Dia hadir bukan dari hasil saya membongkar file-file usang
yang berdebu dari dalam gudang seperti halnya saya menemukan teman lama yang
sempat hilang. Dia ada bukan karena saya mengundangnya untuk hadir dalam
kehidupan saya yang menurut banyak orang membosankan. Dia hadir untuk saya,
menjadi penjaga di setiap lini. Tanpa meminta bayaran. Tanpa pamrih.
Apa yang harus saya keluhkan kalau Dia bisa memberi saya
semuanya, termasuk rasa aman. Apa yang harus saya takutkan kalau Dia bisa saja
berdiri di garis paling depan ketika saya dirundung kesedihan. Memeluk dan
memberikan rasa nyaman yang tidak ada tandingan. Harusnya saya merasa beruntung
dan bukannya berlari tapa tujuan hanya karena takut merasa dikekang.
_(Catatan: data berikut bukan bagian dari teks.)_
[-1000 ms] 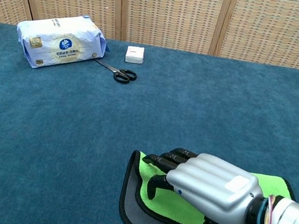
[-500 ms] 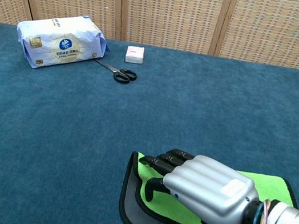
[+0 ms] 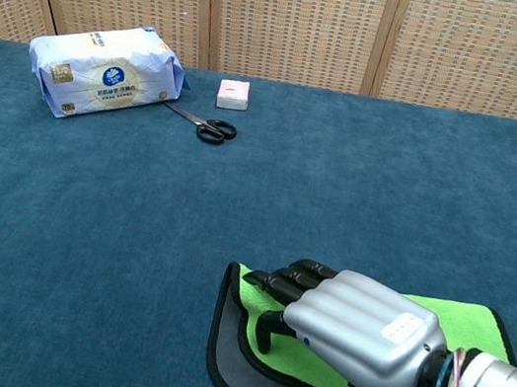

Harusnya
saya merasa diberkahi dan bukannya menghindar dengan bersembunyi membawa
gamang.
Pasti saya tidak tahu diri. Bagaimana mungkin seringkali
saya justru mengendap-ngendap mengambil jalan sunyi hanya untuk mengenyahkan
sepi. Saya yakin Dia tahu, tapi dia tidak melerai atau melarang. Dia hanya akan
membiarkan saya mengambil jalanan apapun yang saya mau, berdiri seperti
biasanya dengan raut yang juga sama karena ada keyakinan pada dirinya kalau
saya akan kembali ketika saya menemui jalan buntu atau jalan yang terlalu
berliku. Dan memang selalu seperti itu.
Dia bisa marah. Dan kalau saya melakukan kesalahan maka Dia akan menghukum saya dengan caranya. Hukuman yang
tidak lantas mengaburkan rasa cinta yang Dia punya buat saya. Saya menyukai
caranya, dan mungkin karena cara yang diambilnya itu yang membuat saya sering
melakukan kesalahan yang sama berulang-ulang. Dimarahi tetapi tetap merasa
dicintai. Diberi hukuman tapi kemudian diberi sebentuk hadiah belakangan.
Kami sering bertengkar, tapi saya sebetulnya yang lebih
sering mencari gara-gara. Menuntut banyak hal dan mendikte bagaimana seharusnya
Dia mencintai saya. Saya ingin Dia belajar mencintai saya seperti apa yang saya
mau, bukan dengan apa yang Dia mau. Saya ingin Dia menghadiahi saya dengan
kado-kado berpita yang saya inginkan, bukan dengan kado sederhana yang
dimasukannya ke dalam kantong plastik hitam seperti hasil belanjaan pasar
padahal isinya sama. Hal-hal semacam itu yang kadang memicu pertengkaran.
Untungnya konfrontasi diantara kami tidak pernah berkepanjangan karena meskipun
Dia lebih banyak memilih diam, saya akhirnya menyadari kalau saya yang tidak
tahu diri.
Kenapa saya harus merasa sendirian kalau Dia bisa saya ajak
bicara kapan saja. Kenapa saya harus merasa ditinggalkan kalau sebetulnya Dia
selalu ada dan dekat dalam rengkuhan. Kenapa saya selalu merasa tidak cukup
padahal menurut Dia saya sudah sangat berlebihan. Bergelimangan kenikmatan yang
mungkin tidak bisa semua orang dapatkan. Yang paling parah kenapa terkadang
saya merasa Dia tidak sayang padahal setiap saya meminta Dia sering kali
mengabulkan.
Sudah lama saya tidak berbincang dengannya tengah malam
seperti saat-saat dulu. Rasanya saya harus mulai lagi menyambanginya, bukan
hanya untuk membalas rasa cinta yang sudah dia berikan tapi sebagai bentuk
penghambaan seorang umat yang sering ingkar terhadap Tuhannya.
Kalau saya ditanya apakah selama ini saya kesepian,
jawabannya tentu saja tidak. Saya memiliki Tuhan, dan itu lebih dari cukup.